I am working with "Forest Coverage Type" Kaggle dataset (https://www.kaggle.com/c/forest-cover-type-prediction/data) and have applied support vector machine classification to predict forest coverage type from the predictors. After I cleaned and organized the data, I split the data into a training and testing set, and then built a svm model using the following commands in R:
library("e1071")
library(caret)
library(caTools)
set.seed(100) # for reproducibility
split = sample.split(forest_cover$Cover_Type, SplitRatio=0.7)
Forestcover_train = subset(forest_cover, split==T)
# Test data will have the rest 30% of data
Forestcover_test = subset(forest_cover, split==F)

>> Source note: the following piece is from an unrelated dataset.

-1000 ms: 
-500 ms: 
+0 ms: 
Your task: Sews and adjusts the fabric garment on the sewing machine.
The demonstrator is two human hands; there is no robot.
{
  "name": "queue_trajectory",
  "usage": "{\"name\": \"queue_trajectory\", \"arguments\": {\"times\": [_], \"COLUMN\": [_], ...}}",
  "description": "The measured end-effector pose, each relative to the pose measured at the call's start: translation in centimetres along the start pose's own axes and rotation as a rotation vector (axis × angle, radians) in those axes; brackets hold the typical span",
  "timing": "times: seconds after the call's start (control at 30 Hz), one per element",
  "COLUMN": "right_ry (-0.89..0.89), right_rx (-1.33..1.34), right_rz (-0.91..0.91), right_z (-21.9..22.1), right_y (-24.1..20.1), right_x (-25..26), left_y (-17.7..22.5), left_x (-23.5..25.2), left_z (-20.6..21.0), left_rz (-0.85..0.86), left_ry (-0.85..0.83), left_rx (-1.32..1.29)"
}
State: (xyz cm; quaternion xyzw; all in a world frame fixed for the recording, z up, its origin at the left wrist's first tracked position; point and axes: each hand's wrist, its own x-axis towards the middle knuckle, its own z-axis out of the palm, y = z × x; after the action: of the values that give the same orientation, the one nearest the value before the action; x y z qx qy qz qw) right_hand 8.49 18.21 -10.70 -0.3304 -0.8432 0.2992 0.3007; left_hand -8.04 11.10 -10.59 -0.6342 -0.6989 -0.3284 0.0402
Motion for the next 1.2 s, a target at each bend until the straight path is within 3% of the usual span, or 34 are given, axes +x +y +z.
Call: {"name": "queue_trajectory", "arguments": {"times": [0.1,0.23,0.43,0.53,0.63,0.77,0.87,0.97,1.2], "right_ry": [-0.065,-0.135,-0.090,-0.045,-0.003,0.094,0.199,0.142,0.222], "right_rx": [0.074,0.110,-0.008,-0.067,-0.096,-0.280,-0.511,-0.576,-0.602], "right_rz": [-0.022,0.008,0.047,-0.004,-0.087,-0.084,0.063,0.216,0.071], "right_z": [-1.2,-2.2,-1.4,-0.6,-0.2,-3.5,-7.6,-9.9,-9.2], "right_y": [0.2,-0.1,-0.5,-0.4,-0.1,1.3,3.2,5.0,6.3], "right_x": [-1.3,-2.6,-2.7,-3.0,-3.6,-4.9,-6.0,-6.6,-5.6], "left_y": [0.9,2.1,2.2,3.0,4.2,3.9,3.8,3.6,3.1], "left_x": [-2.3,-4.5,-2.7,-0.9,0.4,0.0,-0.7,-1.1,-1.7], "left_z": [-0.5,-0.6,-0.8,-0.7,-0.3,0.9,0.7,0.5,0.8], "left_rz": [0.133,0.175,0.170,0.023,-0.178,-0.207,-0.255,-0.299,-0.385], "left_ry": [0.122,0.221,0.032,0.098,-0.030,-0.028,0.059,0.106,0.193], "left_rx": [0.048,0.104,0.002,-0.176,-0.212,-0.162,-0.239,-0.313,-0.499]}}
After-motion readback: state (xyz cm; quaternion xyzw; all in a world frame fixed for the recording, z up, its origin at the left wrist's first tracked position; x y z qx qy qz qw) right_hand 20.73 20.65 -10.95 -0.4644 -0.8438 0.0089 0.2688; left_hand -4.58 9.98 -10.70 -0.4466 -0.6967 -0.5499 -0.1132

forestcover_svmfit <- svm(Cover_Type ~., data=Forestcover_train, kernel='radial', gamma=0.1, cost=10, scale=F)
confusionMatrix(data=predict(forestcover_svmfit, Forestcover_train), Forestcover_train$Cover_Type)
The resulting confusion matrix is:
Reference
Prediction 1 2 3 4 5 6 7
1 1512 0 0 0 0 0 0
2 0 1512 0 0 0 0 0
3 0 0 1512 0 0 0 0
4 0 0 0 1512 0 0 0
5 0 0 0 0 1512 0 0
6 0 0 0 0 0 1512 0
7 0 0 0 0 0 0 1512
This implies that the model is perfectly predicting the coverage type for the training data. When I apply this same model to the testing data I get very different results.
svm.pred <- predict(forestcover_svmfit, Forestcover_test)
confusionMatrix(data=svm.pred, Forestcover_test$Cover_Type)
Reference
Prediction 1 2 3 4 5 6 7
1 647 648 648 642 646 647 648
2 1 0 0 0 0 0 0
3 0 0 0 0 0 0 0
4 0 0 0 6 0 0 0
5 0 0 0 0 2 0 0
6 0 0 0 0 0 1 0
7 0 0 0 0 0 0 0
This is about 14.5% accuracy, which is just slightly better than just guessing coverage_type=1 for every sample. However, when I scale the data, the results become much more palatable.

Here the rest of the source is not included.